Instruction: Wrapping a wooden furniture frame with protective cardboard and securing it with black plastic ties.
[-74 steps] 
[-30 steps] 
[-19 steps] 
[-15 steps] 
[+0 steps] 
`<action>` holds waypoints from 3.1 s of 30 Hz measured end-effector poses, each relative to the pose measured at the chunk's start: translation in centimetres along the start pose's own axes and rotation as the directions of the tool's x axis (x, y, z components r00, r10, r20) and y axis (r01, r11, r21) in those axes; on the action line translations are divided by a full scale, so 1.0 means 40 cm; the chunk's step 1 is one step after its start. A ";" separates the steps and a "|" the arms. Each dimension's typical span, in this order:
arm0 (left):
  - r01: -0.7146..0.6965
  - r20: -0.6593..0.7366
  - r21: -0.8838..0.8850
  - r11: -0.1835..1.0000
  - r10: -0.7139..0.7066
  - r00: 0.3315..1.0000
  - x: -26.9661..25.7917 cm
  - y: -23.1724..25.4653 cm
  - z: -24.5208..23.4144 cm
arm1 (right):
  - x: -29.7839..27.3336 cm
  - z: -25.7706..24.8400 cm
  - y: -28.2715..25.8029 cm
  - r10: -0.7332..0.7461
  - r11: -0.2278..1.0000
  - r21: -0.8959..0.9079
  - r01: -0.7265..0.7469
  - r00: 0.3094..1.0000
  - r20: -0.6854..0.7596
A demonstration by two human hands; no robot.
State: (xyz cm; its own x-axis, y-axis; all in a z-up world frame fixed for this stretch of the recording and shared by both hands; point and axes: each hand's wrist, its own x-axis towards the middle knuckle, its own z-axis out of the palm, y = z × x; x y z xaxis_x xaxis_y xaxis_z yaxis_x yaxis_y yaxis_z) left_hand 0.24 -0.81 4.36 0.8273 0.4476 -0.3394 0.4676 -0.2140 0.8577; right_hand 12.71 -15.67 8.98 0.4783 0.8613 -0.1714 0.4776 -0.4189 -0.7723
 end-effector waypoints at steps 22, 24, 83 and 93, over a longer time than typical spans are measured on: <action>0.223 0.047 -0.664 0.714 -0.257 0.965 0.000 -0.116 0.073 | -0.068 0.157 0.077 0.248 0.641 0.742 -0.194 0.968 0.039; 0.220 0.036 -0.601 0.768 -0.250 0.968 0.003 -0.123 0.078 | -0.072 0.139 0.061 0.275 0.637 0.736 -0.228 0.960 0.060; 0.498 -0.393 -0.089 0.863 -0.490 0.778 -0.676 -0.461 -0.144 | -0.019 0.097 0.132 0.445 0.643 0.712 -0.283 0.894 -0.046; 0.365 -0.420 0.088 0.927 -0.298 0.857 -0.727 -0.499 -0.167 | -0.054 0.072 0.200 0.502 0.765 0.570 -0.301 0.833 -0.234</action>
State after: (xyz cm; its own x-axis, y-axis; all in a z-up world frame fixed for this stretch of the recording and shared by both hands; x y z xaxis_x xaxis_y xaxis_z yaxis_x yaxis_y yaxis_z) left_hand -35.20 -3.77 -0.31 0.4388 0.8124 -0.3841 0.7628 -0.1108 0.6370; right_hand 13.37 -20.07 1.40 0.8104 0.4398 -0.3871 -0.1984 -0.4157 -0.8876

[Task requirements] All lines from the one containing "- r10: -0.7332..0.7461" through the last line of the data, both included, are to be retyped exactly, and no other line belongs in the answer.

[Exercise result]
  - r10: -0.7332..0.7461
  - r11: -0.2278..1.0000
  - r21: -0.8959..0.9079
  - r01: -0.7265..0.7469
  - r00: 0.3094..1.0000
  - r20: -0.6854..0.7596
A demonstration by two human hands; no robot.
State: (xyz cm; its own x-axis, y-axis; all in a z-up world frame fixed for this stretch of the recording and shared by both hands; point and axes: each hand's wrist, its own x-axis towards the middle knuckle, its own z-axis out of the palm, y = z × x; x y z xaxis_x xaxis_y xaxis_z yaxis_x yaxis_y yaxis_z) left_hand 0.24 -0.81 4.36 0.8273 0.4476 -0.3394 0.4676 -0.2140 0.8577; right_hand 12.71 -15.67 8.98 0.4783 0.8613 -0.1714 0.4776 -0.4189 -0.7723
 end-effector waypoints at steps 22, 24, 83 and 93, over a longer time than typical spans are measured on: <action>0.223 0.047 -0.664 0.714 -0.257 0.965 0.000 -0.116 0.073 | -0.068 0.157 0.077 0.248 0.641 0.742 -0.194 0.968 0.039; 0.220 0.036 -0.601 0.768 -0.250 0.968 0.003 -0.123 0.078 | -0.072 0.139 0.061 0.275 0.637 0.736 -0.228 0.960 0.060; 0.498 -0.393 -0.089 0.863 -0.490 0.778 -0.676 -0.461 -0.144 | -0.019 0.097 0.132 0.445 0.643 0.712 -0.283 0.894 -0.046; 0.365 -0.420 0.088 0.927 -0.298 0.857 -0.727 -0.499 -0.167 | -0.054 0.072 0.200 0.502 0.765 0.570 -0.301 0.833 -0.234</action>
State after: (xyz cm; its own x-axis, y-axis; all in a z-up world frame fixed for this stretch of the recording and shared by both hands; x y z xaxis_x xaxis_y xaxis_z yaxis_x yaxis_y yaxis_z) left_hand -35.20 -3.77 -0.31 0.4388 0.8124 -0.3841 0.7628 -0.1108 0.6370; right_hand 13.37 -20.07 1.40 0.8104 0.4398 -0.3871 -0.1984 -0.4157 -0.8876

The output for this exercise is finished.